HP, for example, will be focusing in part on an ongoing project called Cells as a Service, an effort to create secure virtual “containers” that are composed of virtual machines, virtual storage volumes, and virtual networks. The containers can be split between separate data centers but still treated by consumers as a traditional, real-world collection of hardware.
Among Yahoo’s specific projects will be the development of Hadoop, an open-source software platform for creating large-scale data-processing and data-querying applications. Yahoo has already built one big cloud-computing facility called M45 that is operated in conjunction with Carnegie Mellon University. M45 will also be folded into this new project.
Running in parallel with this systems-level research will be the assortment of other research projects designed to test the cloud infrastructure.
Computer scientists at the Illinois facility have a handful of data- and processing-intensive projects under way that are likely to be ported to the cloud facilities. According to Heath, one key thrust will be “deep search” and information extraction, such as allowing a computer to understand the real-world context of the contents found in a Web page. For example, today’s search engines have difficulty understanding that a phone number is in fact an active phone number, rather than just a series of digits. A project run by Urbana-Champaign professor Kevin Chang is exploring the idea of using the massive quantities of data collected by Web-wide search engines as a kind of cross-reference tool, so that the joint appearance of “555-1212” with “John Borland” multiple times online might identify the number as a phone number and associate it with that particular name.

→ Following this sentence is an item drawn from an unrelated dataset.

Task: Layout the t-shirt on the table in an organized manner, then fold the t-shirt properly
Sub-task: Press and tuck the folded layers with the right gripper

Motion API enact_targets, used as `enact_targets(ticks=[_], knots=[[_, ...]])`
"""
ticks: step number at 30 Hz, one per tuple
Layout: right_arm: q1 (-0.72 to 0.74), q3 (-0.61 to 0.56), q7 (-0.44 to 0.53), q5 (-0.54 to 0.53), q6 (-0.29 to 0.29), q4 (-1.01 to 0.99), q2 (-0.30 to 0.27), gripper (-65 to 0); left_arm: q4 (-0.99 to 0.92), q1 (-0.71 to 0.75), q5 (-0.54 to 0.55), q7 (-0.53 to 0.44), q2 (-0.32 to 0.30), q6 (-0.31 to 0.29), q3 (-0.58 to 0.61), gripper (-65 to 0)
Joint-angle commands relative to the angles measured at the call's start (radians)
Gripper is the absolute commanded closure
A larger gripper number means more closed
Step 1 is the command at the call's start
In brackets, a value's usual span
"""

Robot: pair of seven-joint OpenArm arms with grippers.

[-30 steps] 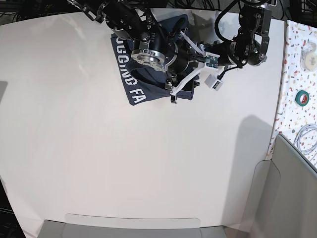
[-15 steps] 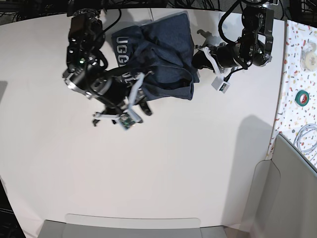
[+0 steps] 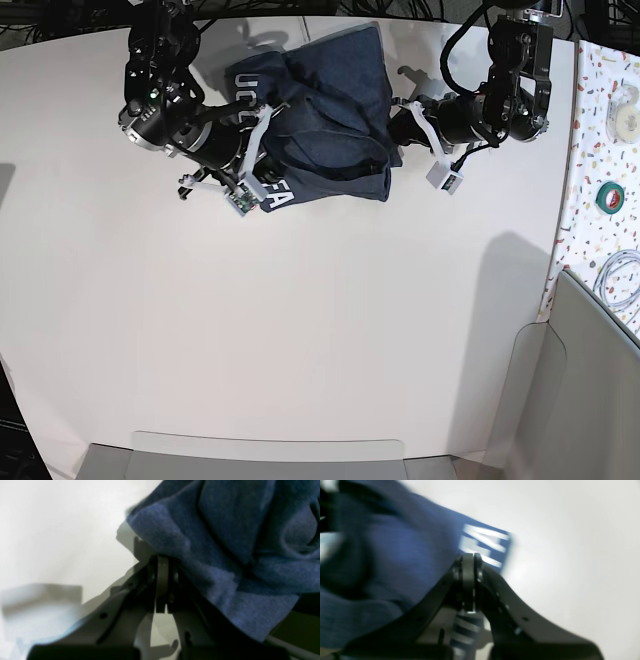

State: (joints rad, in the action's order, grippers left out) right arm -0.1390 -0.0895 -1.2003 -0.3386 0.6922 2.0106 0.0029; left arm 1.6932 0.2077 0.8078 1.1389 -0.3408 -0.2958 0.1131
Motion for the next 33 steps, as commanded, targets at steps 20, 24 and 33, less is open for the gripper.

Heath says that other projects might include experiments with tele-immersive communication–virtual-reality-type environments that let computers provide physical, or haptic, feedback to users as they communicate or engage in real-world activities controlled remotely over the Web.

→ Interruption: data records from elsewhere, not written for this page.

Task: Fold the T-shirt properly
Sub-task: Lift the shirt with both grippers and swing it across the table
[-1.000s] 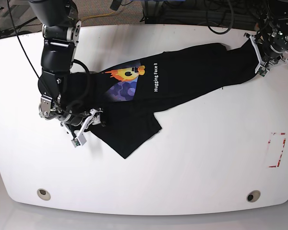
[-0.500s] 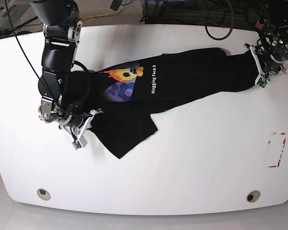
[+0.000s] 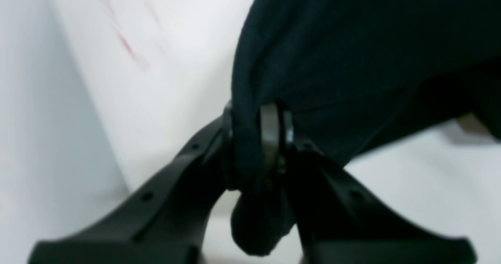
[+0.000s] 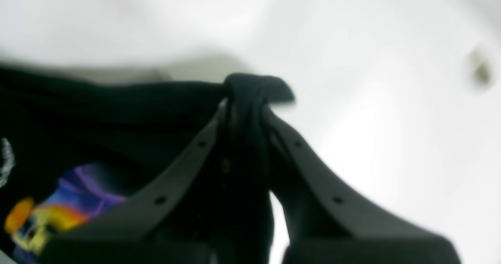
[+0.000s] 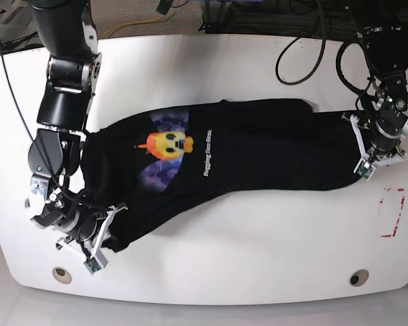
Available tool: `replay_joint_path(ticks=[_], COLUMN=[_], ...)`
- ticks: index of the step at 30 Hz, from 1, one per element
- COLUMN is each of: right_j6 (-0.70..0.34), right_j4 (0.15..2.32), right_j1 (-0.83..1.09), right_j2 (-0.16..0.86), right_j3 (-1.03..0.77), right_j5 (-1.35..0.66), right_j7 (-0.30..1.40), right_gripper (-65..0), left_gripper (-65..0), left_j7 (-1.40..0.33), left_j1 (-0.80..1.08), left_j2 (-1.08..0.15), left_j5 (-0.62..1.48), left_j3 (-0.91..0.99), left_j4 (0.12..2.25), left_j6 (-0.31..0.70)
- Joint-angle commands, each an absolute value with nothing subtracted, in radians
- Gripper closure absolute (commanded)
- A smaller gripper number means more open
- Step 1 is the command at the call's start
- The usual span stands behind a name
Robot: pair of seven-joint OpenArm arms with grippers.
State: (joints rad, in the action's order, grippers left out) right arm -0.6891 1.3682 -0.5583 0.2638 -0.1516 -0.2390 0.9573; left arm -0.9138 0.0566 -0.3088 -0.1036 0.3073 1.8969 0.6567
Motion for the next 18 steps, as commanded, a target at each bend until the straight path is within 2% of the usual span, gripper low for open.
replay_joint_path(ticks=[1, 10, 18], right_j6=[-0.69, -0.691, -0.698], right_j4=[1.389, 1.389, 1.389], right_j1=[-0.665, -0.941, -1.175], right_j2=[0.294, 0.361, 0.363], right_j3=[-0.156, -0.056, -0.022], right_j5=[-0.249, -0.251, -0.251], right_j7=[0.937, 0.987, 1.049], right_gripper=[0.0, 0.0, 0.0], left_gripper=[-3.8, -3.6, -3.6], left_j7=[-0.903, -0.903, -0.903], left_j1=[-0.036, -0.309, -0.542], left_j2=[-0.328, -0.352, -0.378], left_j5=[-0.13, -0.145, -0.145], left_j3=[0.315, 0.318, 0.318], left_j4=[1.917, 1.943, 1.948], left_j6=[0.645, 0.645, 0.645])
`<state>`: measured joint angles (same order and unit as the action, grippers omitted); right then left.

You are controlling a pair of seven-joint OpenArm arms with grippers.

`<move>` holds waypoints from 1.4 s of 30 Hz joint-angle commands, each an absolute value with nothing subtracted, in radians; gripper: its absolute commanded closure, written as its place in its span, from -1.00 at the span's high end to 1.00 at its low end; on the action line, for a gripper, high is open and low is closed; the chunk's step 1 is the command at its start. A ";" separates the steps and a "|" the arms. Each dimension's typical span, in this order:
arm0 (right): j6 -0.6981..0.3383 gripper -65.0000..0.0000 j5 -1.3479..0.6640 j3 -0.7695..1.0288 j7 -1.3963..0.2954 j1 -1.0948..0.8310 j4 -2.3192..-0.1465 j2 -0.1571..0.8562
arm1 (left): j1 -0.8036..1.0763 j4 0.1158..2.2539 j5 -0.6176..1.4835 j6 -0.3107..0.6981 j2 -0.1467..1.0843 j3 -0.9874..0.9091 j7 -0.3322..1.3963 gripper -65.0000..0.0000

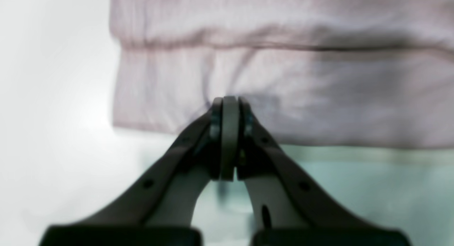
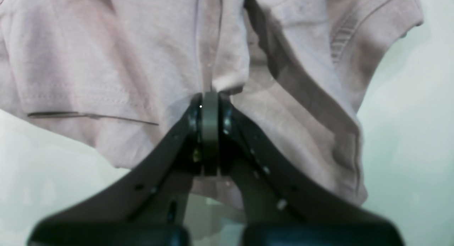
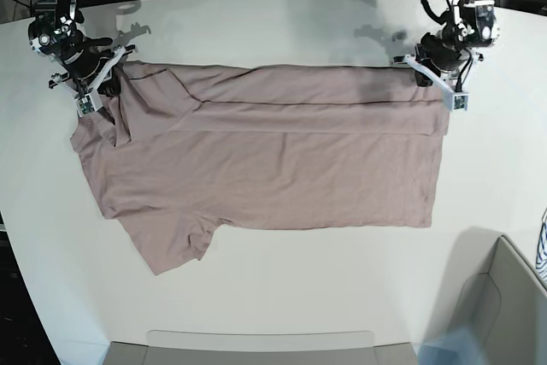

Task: Fold the T-shirt properly
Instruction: 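Drag the shirt with both grippers toward the robot, straightening the fold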

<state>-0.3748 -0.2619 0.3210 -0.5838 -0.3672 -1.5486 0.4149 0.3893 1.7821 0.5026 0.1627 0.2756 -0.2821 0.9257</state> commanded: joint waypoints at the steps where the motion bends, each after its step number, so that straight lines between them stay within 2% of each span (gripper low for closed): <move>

In an e-mail, Intel Research vice president Andrew Chein said that other topics could include climate modeling, molecular biology, industrial design, and digital library research.
“By looking at what people are really doing, we will learn about what is really important from an infrastructure perspective,” says Raghu Ramakrishnan, chief scientist for Yahoo’s Cloud Computing and Data Infrastructure Group. “We already know enough to put forth systems that are usable today, but not enough that we can deliver on all the promise that people see in the paradigm.”